> [Action item]: The answer must be an exact copy of the entries that follow, with all images removed.

Source records:
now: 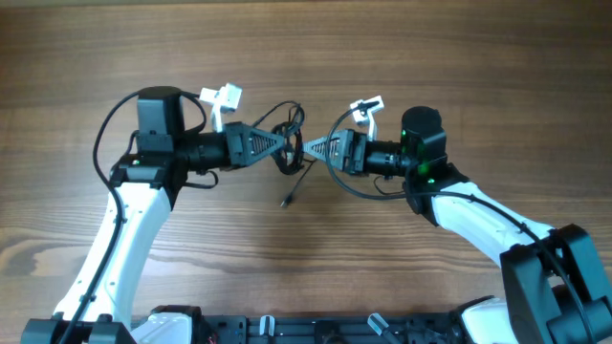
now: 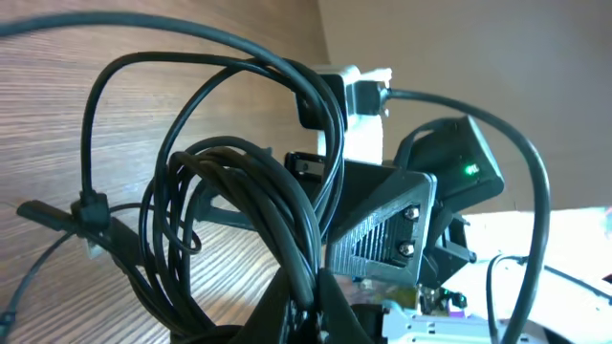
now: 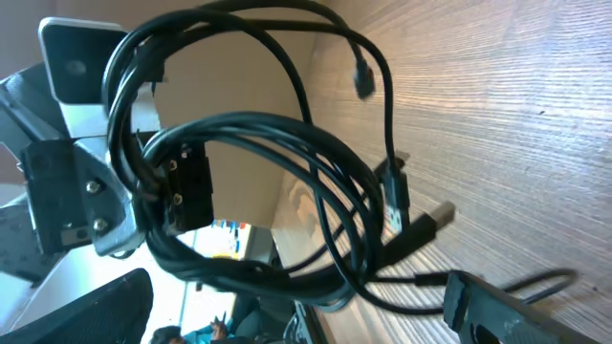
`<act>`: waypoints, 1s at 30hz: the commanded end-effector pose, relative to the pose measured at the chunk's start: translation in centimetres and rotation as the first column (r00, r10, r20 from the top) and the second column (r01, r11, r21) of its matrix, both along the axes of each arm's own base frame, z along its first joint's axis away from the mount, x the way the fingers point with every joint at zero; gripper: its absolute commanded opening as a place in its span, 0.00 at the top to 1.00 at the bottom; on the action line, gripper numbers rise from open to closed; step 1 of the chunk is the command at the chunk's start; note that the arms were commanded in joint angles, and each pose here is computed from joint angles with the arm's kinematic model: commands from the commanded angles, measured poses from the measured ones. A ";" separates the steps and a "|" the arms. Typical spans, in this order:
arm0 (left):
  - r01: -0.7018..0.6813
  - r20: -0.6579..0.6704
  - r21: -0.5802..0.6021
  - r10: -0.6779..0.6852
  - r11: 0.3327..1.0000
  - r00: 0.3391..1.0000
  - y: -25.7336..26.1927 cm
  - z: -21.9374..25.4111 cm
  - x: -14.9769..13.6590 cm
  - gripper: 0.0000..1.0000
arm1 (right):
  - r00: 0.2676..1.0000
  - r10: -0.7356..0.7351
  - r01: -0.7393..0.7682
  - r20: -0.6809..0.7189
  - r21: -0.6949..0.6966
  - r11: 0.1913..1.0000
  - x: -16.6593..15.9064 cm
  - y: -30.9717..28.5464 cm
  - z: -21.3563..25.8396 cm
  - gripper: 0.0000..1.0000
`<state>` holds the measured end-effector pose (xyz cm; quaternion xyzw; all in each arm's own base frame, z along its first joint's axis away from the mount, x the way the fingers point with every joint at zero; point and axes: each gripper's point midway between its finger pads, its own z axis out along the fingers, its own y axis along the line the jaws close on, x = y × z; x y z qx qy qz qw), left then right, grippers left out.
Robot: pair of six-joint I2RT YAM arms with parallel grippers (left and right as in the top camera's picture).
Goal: Untangle cables
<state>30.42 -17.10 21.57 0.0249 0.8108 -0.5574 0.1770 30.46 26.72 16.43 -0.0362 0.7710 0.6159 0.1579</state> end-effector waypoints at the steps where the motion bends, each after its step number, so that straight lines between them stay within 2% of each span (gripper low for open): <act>1: -0.031 0.013 -0.027 0.032 0.999 0.999 1.3 1.2 0.6 0.96 | 1.000 0.006 -0.006 -0.019 -0.030 1.000 -0.2 -0.2 -1.1 0.00; 4: -0.112 -0.075 -0.053 0.108 0.992 0.991 2.9 1.2 1.4 0.96 | 1.000 0.005 -0.004 0.005 -0.144 0.990 -0.6 -0.8 -3.9 0.01; 8: -0.229 -0.170 -0.078 0.214 0.970 0.962 5.5 1.3 2.5 0.96 | 0.995 -0.080 0.060 -0.056 -0.294 0.954 -0.6 -2.2 -7.4 0.00; 10: -0.250 -0.196 -0.084 0.230 0.965 0.953 5.9 1.3 2.7 0.96 | 0.996 -0.068 0.049 -0.052 -0.312 0.949 -1.1 -1.6 -7.7 0.00; 12: -0.267 -0.242 -0.094 0.238 0.959 0.941 5.9 1.4 2.7 0.96 | 0.999 -0.040 0.036 -0.006 -0.331 0.943 -1.4 -1.0 -7.8 0.00; 16: -0.252 -0.346 -0.163 0.184 0.954 0.920 5.3 2.2 1.9 0.96 | 0.978 0.057 0.033 0.203 -0.415 0.909 -1.0 -1.0 -8.3 0.00; 18: -0.222 -0.359 -0.197 0.141 0.955 0.923 4.9 2.7 1.3 0.96 | 0.948 0.126 0.017 0.293 -0.441 0.898 -1.0 -1.0 -8.3 0.00; 20: -0.208 -0.359 -0.211 0.122 0.955 0.925 4.8 3.0 1.1 0.96 | 0.936 0.148 0.013 0.320 -0.449 0.893 -1.0 -1.0 -8.3 0.01; 21: -0.205 -0.359 -0.213 0.119 0.955 0.926 4.8 3.0 1.0 0.96 | 0.936 0.147 0.013 0.319 -0.449 0.893 -1.0 -1.0 -8.3 0.08; 23: -0.202 -0.358 -0.216 0.115 0.955 0.927 4.7 3.1 1.0 0.96 | 0.944 0.138 0.012 0.301 -0.447 0.895 -1.1 -1.1 -8.4 0.41; 24: -0.200 -0.354 -0.215 0.115 0.956 0.928 4.7 3.1 1.0 0.96 | 0.957 0.116 0.014 0.265 -0.441 0.897 -1.2 -1.1 -8.5 0.47; 28: -0.164 -0.301 -0.216 0.094 0.963 0.949 4.5 3.2 0.8 0.96 | 0.989 0.036 0.027 0.145 -0.412 0.911 -1.4 -1.1 -8.7 0.38; 30: -0.117 -0.275 -0.220 0.053 0.968 0.960 3.6 3.3 0.2 0.96 | 0.991 0.042 0.015 0.129 -0.408 0.913 -1.6 -1.2 -8.7 0.23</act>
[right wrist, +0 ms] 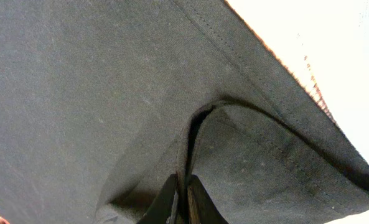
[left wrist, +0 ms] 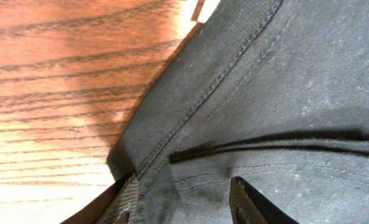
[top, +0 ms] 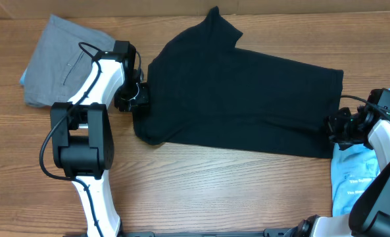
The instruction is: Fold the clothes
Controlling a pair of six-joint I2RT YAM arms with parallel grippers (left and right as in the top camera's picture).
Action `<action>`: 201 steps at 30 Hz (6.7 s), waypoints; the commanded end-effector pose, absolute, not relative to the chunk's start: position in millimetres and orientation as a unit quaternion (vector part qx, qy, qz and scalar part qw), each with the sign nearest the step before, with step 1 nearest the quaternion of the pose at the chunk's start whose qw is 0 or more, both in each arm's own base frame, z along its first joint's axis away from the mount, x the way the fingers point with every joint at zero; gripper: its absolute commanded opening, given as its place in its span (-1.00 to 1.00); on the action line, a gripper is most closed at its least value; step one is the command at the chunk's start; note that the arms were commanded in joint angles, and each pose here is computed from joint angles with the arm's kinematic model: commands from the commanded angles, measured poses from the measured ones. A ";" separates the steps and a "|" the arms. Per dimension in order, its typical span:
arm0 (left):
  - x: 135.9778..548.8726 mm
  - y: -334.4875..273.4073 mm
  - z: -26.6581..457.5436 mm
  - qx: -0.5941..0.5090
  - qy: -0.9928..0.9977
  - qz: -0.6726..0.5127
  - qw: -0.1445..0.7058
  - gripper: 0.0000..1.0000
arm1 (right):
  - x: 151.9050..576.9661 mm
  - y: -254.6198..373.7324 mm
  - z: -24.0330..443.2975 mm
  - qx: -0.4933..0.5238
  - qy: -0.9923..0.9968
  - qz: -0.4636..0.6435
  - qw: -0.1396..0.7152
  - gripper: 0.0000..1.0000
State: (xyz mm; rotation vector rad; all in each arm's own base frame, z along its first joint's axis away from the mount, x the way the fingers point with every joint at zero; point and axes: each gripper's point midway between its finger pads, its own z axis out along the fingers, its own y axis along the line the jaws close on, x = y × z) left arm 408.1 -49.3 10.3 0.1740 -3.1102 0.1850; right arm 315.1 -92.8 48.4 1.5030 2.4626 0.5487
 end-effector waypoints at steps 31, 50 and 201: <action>402.1 -75.0 -10.3 0.017 -0.994 0.109 0.008 -0.50 | 322.0 -94.9 60.8 0.500 0.836 0.188 0.122 -0.89; 397.0 -54.0 -1.9 0.048 -0.992 0.113 0.027 -0.72 | 322.0 -94.9 60.8 0.500 0.836 0.188 0.122 -0.89; 378.8 -9.3 28.1 0.044 -0.994 0.090 0.044 -0.64 | 372.6 -81.5 14.6 0.348 0.907 0.155 0.179 -0.04</action>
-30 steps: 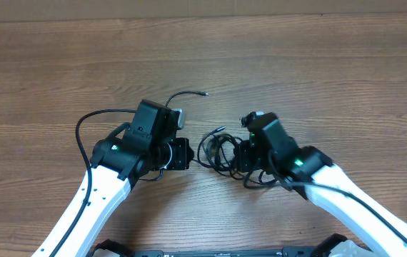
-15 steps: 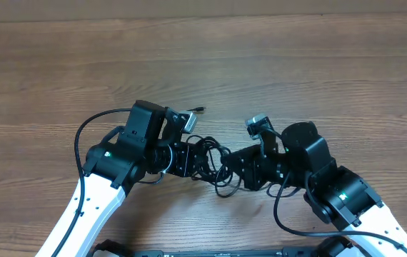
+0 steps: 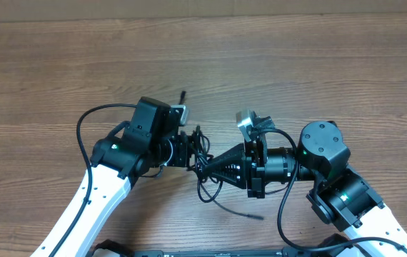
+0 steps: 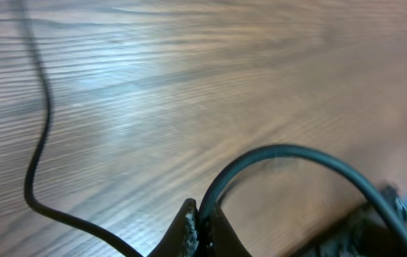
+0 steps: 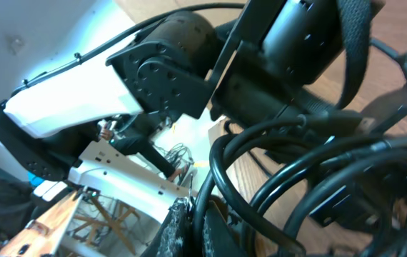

> [Answer box]:
now: 
now: 
now: 
`<act>`: waypoints, 1s at 30hz: the commanded end-effector pose, relative to the pose measured at the chunk's start: translation in centimetres and rotation as the first column (r00, r10, r20 from the top) and the second column (r01, r11, r21) of its matrix, both along the axes of each arm's own base frame, z along its first joint's axis away from the mount, x the way the fingers point with every joint at zero; gripper: its absolute commanded opening as a place in its span, 0.00 at the top to 1.00 at the bottom; on the action line, gripper numbers rise from open to closed; step 1 of the chunk is the command at the chunk's start; note that the arms were commanded in joint angles, and each pose here is computed from joint angles with the arm's kinematic model: commands from the commanded angles, measured poses from the measured ones. A ";" separates the steps and a "|" the arms. Typical spans, in this order:
arm0 (left):
  - r01: -0.7018..0.6813
  - r20: -0.6579..0.6704
  - r21: -0.5802..0.6021
  - r10: -0.6779..0.6852
  - r11: 0.3327..1.0000
  - r00: 0.3391..1.0000
  - y: -25.7336..26.1927 cm
  - z: -21.9374..25.4111 cm
  - x: -14.9769..13.6590 cm
  - gripper: 0.0000..1.0000
arm1 (right):
  - r00: 0.2676..1.0000
  - r10: -0.7356..0.7351
  - r01: -0.7393..0.7682
  - r20: -0.6809..0.7189
  - r21: -0.6949..0.6966
  - r11: 0.1913..1.0000
  - x: -16.6593..15.9064 cm
  - y: -30.9717..28.5464 cm
  - z: -21.3563..25.8396 cm
  - gripper: 0.0000..1.0000
`<state>` holds the measured end-effector pose (xyz cm; quaternion xyzw; all in each arm's own base frame, z along its first joint's axis away from the mount, x the way the fingers point with every joint at zero; point and axes: each gripper's point midway between its finger pads, its own z axis out along the fingers, its own y axis along the line the jaws close on, x = y × z; x y z qx qy qz qw), left then right, grippers left out.
Robot: pair of six-joint I2RT YAM arms with parallel grippers (left and right as in the top camera's picture).
Goal: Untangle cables
<state>30.42 -17.10 21.57 0.0249 0.8108 -0.5574 0.1770 30.46 26.72 16.43 -0.0362 0.7710 0.6159 0.1579</state> end-effector waypoints at the steps where the motion bends, each after its step number, so that straight lines between them stay within 2% of each span (gripper low for open): <act>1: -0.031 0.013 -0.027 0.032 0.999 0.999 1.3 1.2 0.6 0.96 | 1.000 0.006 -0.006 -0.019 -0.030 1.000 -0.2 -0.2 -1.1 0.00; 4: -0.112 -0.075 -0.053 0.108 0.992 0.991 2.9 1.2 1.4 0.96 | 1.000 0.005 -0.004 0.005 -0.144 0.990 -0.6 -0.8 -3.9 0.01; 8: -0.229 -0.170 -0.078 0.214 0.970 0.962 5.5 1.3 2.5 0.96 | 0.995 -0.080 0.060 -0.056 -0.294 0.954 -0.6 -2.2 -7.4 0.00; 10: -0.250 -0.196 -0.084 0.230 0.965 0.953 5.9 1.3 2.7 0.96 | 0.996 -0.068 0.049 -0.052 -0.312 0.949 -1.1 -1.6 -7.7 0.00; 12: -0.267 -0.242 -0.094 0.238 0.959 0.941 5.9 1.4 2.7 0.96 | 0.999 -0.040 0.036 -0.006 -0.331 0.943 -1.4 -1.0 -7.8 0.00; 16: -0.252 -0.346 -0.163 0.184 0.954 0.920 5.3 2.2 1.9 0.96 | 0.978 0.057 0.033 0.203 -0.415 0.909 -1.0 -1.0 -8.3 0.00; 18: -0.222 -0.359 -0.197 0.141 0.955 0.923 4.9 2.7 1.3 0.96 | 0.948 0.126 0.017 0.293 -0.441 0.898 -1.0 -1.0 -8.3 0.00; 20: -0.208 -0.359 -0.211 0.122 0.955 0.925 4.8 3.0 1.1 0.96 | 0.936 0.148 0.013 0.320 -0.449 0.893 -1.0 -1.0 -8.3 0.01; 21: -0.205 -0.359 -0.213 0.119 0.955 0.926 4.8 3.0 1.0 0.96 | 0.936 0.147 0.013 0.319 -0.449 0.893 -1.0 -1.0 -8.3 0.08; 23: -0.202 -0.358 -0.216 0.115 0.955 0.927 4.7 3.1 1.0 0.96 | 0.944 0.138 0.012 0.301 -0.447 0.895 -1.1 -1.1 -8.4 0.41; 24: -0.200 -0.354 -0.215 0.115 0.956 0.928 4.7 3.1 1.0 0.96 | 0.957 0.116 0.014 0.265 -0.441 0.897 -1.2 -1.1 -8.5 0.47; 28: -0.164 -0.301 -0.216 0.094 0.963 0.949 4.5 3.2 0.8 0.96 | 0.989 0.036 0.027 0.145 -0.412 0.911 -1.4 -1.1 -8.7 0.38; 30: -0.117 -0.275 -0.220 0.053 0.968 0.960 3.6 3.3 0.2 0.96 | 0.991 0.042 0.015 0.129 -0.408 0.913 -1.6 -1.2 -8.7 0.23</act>
[right wrist, +0 ms] 
[left wrist, +0 ms] 
[top, +0 ms] 
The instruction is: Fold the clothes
Controlling a pair of six-joint I2RT YAM arms with parallel grippers (left and right as in the top camera's picture).
Action `<action>`: 201 steps at 30 Hz (6.7 s), waypoints; the commanded end-effector pose, absolute, not relative to the chunk's start: position in millimetres and orientation as a unit quaternion (vector part qx, qy, qz and scalar part qw), each with the sign nearest the step before, with step 1 nearest the quaternion of the pose at the chunk's start whose qw is 0 or more, both in each arm's own base frame, z along its first joint's axis away from the mount, x the way the fingers point with every joint at zero; gripper: its absolute commanded opening, given as its place in its span (-1.00 to 1.00); on the action line, a gripper is most closed at its least value; step one is the command at the chunk's start; note that the arms were commanded in joint angles, and each pose here is computed from joint angles with the arm's kinematic model: commands from the commanded angles, measured poses from the measured ones. A ";" separates the steps and a "|" the arms. Per dimension in order, its typical span:
arm0 (left):
  - x: 135.9778..548.8726 mm
  - y: -334.4875..273.4073 mm
  - z: -26.6581..457.5436 mm
  - qx: -0.5941..0.5090
  - qy: -0.9928..0.9977
  - qz: -0.6726..0.5127
  - qw: -0.1445..0.7058
  - gripper: 0.0000..1.0000
arm1 (right):
  - x: 151.9050..576.9661 mm
  - y: -254.6198..373.7324 mm
  - z: -24.0330..443.2975 mm
  - qx: -0.4933..0.5238
  - qy: -0.9923..0.9968
  - qz: -0.4636..0.6435
  - qw: -0.1396..0.7152
  - gripper: 0.0000..1.0000
State: (xyz mm; rotation vector rad; all in each arm's own base frame, z along its first joint's axis away from the mount, x the way the fingers point with every joint at zero; point and axes: each gripper's point midway between its finger pads, its own z axis out along the fingers, its own y axis along the line the jaws close on, x = y × z) left arm 408.1 -49.3 10.3 0.1740 -3.1102 0.1850; right arm 315.1 -92.8 48.4 1.5030 2.4626 0.5487
 end-effector waypoints at steps 31, 50 and 201: <action>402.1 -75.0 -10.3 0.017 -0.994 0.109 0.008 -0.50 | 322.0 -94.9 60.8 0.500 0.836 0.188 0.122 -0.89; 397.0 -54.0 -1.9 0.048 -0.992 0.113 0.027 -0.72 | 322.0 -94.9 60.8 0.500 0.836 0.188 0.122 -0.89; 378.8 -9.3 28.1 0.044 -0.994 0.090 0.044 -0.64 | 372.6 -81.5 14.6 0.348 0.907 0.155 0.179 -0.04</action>
-30 steps: 
-15 steps: 
+0 steps: 
+0 steps: 
+0 steps: 

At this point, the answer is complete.